PROBLEM DESCRIPTION: Say how many lines of the listing below include the word "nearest", with no other output.

#####

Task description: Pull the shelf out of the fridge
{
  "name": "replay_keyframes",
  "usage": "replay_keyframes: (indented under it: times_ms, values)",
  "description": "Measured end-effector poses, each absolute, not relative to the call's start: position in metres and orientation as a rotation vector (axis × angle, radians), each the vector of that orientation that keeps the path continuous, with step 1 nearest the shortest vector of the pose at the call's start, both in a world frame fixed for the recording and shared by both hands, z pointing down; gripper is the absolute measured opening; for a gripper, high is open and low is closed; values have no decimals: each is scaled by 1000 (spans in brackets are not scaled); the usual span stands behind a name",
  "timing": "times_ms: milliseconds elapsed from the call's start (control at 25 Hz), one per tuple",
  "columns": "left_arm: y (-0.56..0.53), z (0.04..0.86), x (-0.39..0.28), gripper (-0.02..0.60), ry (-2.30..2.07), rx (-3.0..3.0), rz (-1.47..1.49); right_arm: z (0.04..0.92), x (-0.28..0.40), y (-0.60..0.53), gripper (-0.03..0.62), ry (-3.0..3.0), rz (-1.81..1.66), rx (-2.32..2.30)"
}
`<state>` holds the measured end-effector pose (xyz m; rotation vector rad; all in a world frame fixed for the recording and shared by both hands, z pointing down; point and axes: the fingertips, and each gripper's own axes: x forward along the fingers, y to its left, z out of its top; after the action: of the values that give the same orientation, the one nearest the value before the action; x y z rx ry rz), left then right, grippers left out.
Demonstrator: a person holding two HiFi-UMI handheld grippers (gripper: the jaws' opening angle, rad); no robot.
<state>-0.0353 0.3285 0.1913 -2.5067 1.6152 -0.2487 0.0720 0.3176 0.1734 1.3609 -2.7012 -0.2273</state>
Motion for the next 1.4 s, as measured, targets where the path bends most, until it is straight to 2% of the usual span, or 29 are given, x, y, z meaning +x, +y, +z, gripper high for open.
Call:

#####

SOLUTION FOR THIS TASK: 2